Panarea is a one-trick pony: sun, beaches, and relaxing. Stay for as long as that kind of vacation thrills you. (More tips on spending from one to four days exploring the Aeolian islands)

How to get to Panarea

You can only get to Stromboli by boat—a hydrofoil (aliscafo) will be twice as fast, twice as expensive, and half as romantic as a ferry (traghetto).

Ferry companies to the Aeolians
All boat companies charge pretty much the same prices, so choose based on convenience of departure times. Buy your tickets one-way so you’re free to choose among the companies for the most convenient departures times as you go along, either to the next island or back to the mainland. View current schedules and ticket prices at the websites of the various ferry and hydrofoil lines, listed in the box on the right.

The main Sicilian port for the Aeolians is Milazzo, on a promontory 40km (24 miles) west or Messina—though there are also limited services from Messina, Palermo, Cefalù, and Naples.

  • How to get to Panarea from Vulcano, Lipari, or Stromboli: Most boats island-hop, stopping at all the major islands (and sometimes at smaller Aeolian islands not detailed on this site). As you'll see below, most boats from any port are also going to stop at the three other Aeolian islands, so you can easily pick them any of them to get from elsewhere in the Aeolians to Panarea.
  • How to get to Panarea from Milazzo: In winter, expect about half as many runs as listed here, and not always daily ferry service to Stromboli (hydrofoils, however, will run daily). (Read how to get to Milazzo here)

    • The hydrofoil from Milazzo—Siremar or Ustica Lines (see box above to right for contact info on all companies)—runs 7 times daily to Vulcano (40–60 min.) and Lipari (55–60 min.), 4 times daily to Panarea (1.5–2 hr.) and Stromboli (1–3 hr.).
    • The ferry from Milazzo—Siremar or N.G.I.—runs 9 times daily to Vulcano (85 min.) and Lipari (2 hr.), 1–2 times daily to Panarea (4–5 hr.) and Stromboli (6–7 hr.).
  • How to get to Panarea from Messina: Ustica Lines runs 5 hydrofoils daily to Lipari (1.5–3.5 hr.), 4 to Vulcano (2–3 hr.), and 3 each to Panarea (2–3.5 hr.) and Stromboli (1.5–3 hr.). [The hours look funny because while some island-hop, others are direct.]
  • How to get to Panarea from Naples: June to early September, there is a 2:30pm SNAV hydrofoil from Naples to Milazzo that stops at Stromboli (5 hr.), Panarea (5.5 hr.) Vulcano (6.5 hr.), and Lipari (7 hr.). In July and August there is a second run Saturdays leaving Naples at 9am (though it skips Vulcano).

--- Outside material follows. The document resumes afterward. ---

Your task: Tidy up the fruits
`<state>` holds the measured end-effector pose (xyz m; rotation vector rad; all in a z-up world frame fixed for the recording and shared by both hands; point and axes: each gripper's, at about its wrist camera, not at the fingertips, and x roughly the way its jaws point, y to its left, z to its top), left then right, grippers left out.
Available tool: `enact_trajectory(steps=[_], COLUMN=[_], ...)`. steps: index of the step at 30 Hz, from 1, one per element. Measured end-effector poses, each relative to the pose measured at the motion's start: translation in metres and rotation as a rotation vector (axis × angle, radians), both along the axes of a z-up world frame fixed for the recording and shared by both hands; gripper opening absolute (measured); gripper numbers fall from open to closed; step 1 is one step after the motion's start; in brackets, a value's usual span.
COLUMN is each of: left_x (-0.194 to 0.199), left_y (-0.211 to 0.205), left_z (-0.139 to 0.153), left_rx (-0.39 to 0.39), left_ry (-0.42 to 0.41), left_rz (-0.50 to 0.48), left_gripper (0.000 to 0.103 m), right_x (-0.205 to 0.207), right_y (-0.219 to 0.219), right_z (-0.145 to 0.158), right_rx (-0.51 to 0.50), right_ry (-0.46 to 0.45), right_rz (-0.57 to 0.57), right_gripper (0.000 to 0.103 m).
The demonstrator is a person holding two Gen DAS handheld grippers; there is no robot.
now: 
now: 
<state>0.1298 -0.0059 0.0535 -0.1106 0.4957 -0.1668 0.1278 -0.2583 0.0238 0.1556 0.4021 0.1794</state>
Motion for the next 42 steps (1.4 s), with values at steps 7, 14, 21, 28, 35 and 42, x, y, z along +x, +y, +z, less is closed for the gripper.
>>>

    Siremar runs a 8pm ferry from Naples to Milazzo at least twice weekly that stops at Stromboli (9–10 hr.), Panarea (11–12 hr.), Lipari (13.5–15 hr.), and Vulcano (14.5–16 hr.). If you take the ferry, be on deck around 5am to watch Stromboli erupt as the sun rises.
  • How to get to Panarea from Cefalù: Ustica Lines runs one hydrofoil daily that leaves at 8:15am and stops at (among others) Lipari (just over 2 hr.), Vulcano (3.5 hr.), Panarea (just under 4 hr.), and Stromboli (4.5 hr.).
  • How to get to Panarea from Palermo: Ustica Lines runs 2 lines daily that stop in Lipari (4–4.5 hr.), Vulcano (4.5–5 hr.), Panarea (4.5–5 hr.), and Stromboli (5–6 hr.).